Second, among those left variables, the categorical ones are encoded using one-hot encoding into respective dummy variables. For missing values in categorical variables, the missing value could be created as a new dummy variable during transformation. Therefore, the filling process was designed for numerical and binary variables. After transforming all the left variables into numerical ones, we fill the missing values which are not from the categorical variables with mean.
(2) Model selection and building
Performance over models are evaluated on AUC score and recall of class 1. AUC could work even for imbalanced data and recall is important because in actual scenarios, misclassifying default loans as good loans incurs more cost than the opposite. The model building generally progresses as the following steps.
- Building models with preprocessed data. Since the dataset is quite unbalanced, models built from these data are not reliable, yet the evaluation is performed on these models at first.
- Splitting the dataset into training set and test set with a ratio of 3:7.
- Applying the four classifiers roughly, i.e. LogisticRegression, RandomForestClassifier, XGBClassifier and GradientBoostClassifier to the training set. Evaluation is performed on the test set. The high accuracies and low recalls indicate a serious overfitting problem which is caused by the unbalance in that dataset.
- With AUC scores of 0.74, GBC and XGB perform better in this case. And LogisticRegression has a score of 0.62 which is not good. In general: GBC~XGB>RF>>LR.
(3) Merging datasets
There are several other useful datasets in this case, including “bureau”, “pos_cash”, “credit_card”, etc. However, these tables do not have a uniform primary key, so we aggregate different tables using respective methods which depends on our understanding.
The general steps are as follows:
- Matching new data set with base dataset “application_test” on the primary key
- Dealing with missing value
- Encoding the categorical variables
- Aggregating columns by client’s ID using respective methods (e.g. sum, count or mean)
3. Model improvement
We introduced resampling, feature selection, hyperparameter tuning and merging with other datasets to improve model performance.
(1) Resampling
We then introduced downsampling to the data set to make it balanced. Upsampling the minority class was not adopted here due to limitations of computer’s capability to handle large data sets. After downsampling, we reduced the number of instances from more than 300,000 to about 30,000. Large amounts of computational cost were saved at the cost of losing some samples. The following curve is before resampling.
The following is the curve after resampling. It can be inferred that the AUC got improved.

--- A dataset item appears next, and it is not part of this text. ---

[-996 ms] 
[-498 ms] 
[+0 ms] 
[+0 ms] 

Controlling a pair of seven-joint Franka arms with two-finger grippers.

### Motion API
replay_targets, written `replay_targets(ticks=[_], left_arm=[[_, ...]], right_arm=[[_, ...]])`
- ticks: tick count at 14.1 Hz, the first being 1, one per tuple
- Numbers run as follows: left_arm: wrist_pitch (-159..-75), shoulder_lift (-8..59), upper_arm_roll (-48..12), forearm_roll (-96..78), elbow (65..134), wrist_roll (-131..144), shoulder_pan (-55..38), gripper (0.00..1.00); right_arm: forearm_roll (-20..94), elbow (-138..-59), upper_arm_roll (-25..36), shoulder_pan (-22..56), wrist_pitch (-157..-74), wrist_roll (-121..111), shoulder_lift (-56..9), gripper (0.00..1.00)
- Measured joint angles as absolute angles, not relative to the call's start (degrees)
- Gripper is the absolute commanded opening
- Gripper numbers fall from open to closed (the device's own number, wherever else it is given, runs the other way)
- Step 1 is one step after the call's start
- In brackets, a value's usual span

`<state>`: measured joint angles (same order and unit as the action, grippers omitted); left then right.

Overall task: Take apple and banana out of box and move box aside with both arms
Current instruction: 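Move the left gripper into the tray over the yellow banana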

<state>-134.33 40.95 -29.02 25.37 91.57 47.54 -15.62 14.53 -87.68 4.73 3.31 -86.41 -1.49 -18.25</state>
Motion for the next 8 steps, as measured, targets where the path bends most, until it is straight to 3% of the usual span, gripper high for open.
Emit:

(2) Feature selection and hyperparameter tuning
To improve performance, we performed feature selection and hyperparameter tuning. First, we run RFE method to find the best number of features to be included in models and then used best features to make predictions on test data. To tune the hyperparameters, we used RandomizedSearchCV with 10-fold validation to find the best combination of parameters for models.
XGBoost and Random Forest performed better before feature selection and hyperparameter tuning. Therefore, the two algorithms were selected for feature selection and hyperparameter tuning. Since random forest and XGB algorithms are both based on tree model, important hyperparameters include the number of trees and the number of features considered in each tree when splitting a node. In this case, we tuned the following hyperparameters and randomly chose 100 combinations to train on:
a) n_estimators: number of trees in the forest
b) max_features: max number of features considered for splitting a node
c) max_depth: max number of levels in each decision tree
d) min_samples_split: min number of data points placed in a node before the node is split
e) min_samples_leaf: min number of data points allowed in a leaf node bootstrap
Using Random Forest Classifier for further exploration, we also found that:
- After feature selection, we reduced 199 features to 90. The model performed a little better with AUC increasing from 0.7418.

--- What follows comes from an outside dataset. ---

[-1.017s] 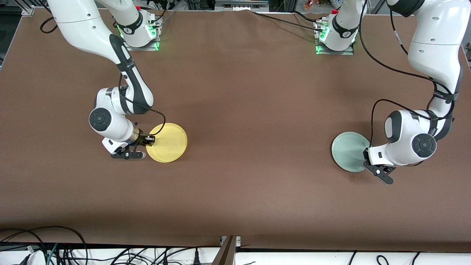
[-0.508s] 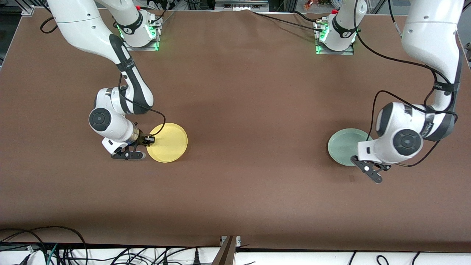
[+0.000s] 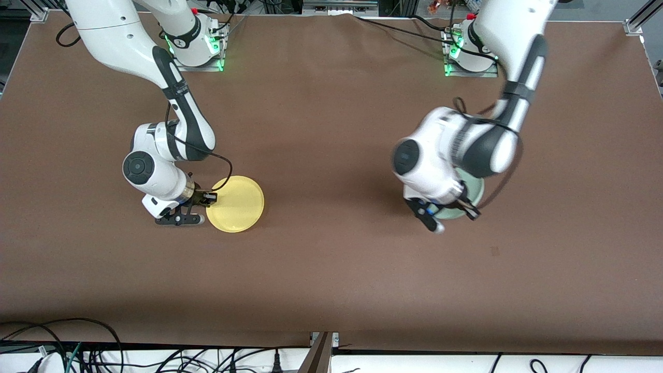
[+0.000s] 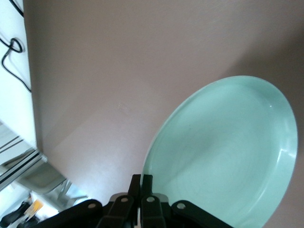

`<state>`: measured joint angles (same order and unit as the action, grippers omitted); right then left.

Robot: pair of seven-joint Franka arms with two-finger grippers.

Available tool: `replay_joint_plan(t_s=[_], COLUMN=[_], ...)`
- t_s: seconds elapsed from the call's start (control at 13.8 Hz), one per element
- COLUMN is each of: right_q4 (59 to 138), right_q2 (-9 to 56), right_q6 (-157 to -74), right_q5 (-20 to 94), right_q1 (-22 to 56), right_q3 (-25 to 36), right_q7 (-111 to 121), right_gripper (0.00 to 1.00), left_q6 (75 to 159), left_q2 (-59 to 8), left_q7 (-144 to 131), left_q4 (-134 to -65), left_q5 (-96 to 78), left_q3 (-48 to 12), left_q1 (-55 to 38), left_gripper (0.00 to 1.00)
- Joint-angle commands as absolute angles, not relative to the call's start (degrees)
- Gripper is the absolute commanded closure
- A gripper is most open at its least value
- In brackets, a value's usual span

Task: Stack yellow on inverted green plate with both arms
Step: 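Grasp the green plate rim with the left gripper and lift it, then flip the green plate over with the left gripper toward the table center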

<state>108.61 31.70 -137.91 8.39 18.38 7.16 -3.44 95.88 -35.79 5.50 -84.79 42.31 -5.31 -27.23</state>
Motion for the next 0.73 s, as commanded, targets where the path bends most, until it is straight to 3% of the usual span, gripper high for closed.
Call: replay_joint_plan(t_s=[0.0,0.22,0.65], right_q4=[103.7,98.1,87.3], right_q2=[30.5,30.4,30.8], right_q6=[-129.6,-122.3,-108.7], right_q5=[9.3,9.4,9.3], right_q1=[17.7,17.2,11.3], right_q3=[8.1,10.3,10.5], right_q7=[0.2,5.0,14.1], right_gripper=[1.0,1.0,1.0], left_q6=[87.8,83.0,82.0], left_q2=[-39.0,-41.7,-47.6], left_q7=[-4.0,-16.6,-28.8], left_q4=[-81.9,-81.9,-81.7], left_q5=[48.6,54.6,58.3], left_q3=[-3.9,-4.0,-3.9], left_q1=[-35.8,-43.9,-53.3], left_gripper=[1.0,1.0,1.0])
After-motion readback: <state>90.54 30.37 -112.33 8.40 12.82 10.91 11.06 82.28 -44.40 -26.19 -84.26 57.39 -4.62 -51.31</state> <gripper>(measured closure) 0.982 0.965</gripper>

- After tuning hyperparameters, however, AUC just increased a little bit to 0.7225.
Using XGBClassifier for further exploration, we also found that: - Feature selection showed that the number of features included in the model seemed make no difference in our XGB models. The reason may be that for datasets with different
features and instances, it may cause insensitivity of XGBClassifier to feature selection by RFE. The AUC was 0.7443. - After tuning hyperparameters, however, AUC just increased a little bit to 0.7434.

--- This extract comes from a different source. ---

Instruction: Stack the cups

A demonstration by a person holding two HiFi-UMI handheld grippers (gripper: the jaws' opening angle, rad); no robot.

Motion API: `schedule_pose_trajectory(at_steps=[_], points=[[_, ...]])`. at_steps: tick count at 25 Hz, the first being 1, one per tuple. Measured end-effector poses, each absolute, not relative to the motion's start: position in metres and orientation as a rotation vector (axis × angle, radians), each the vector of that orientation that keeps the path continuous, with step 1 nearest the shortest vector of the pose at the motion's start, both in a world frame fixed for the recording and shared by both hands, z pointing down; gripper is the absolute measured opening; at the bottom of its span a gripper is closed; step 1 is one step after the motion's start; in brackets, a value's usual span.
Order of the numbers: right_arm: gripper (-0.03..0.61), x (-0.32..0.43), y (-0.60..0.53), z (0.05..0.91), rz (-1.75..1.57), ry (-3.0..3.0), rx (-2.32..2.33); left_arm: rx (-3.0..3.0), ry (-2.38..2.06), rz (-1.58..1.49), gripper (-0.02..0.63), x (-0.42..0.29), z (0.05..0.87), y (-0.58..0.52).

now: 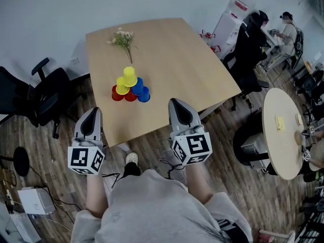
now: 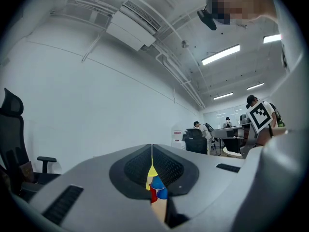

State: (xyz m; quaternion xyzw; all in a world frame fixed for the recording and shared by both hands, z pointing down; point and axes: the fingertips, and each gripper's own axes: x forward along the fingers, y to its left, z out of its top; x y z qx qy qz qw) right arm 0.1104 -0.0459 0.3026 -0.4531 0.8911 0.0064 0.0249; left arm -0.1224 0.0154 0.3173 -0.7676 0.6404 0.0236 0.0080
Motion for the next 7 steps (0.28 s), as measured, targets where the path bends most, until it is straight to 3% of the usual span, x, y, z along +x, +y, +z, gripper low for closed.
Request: schedule_pose_trajectory(at_steps=[7], points=[[0.012, 0.1053, -0.0542, 0.3039, 0.018, 2.756, -1.405, -2.407, 2.006, 0.082, 0.012, -0.1273, 0.32, 0.0077]])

(3) Merging with other datasets
To improve AUC score, we tried to add more features from other data sets. We applied XGBoost in this part.
First we added table “previous application.csv”. In this dataset, each person can have more than one previous application. So we need to do some aggregation work.
To deal with this table, first we generated new variables by substraction or division based on the meaning of variables. For example, we calculated annuity difference between current application and previous ones. We also got each client’s last 1,3,5 and 10 applications and get mean value. We tried to dummies and used LabelEncoder for categorial variables, but found the latter one had better performance. After merging with original data set, AUC improved to 0.7566.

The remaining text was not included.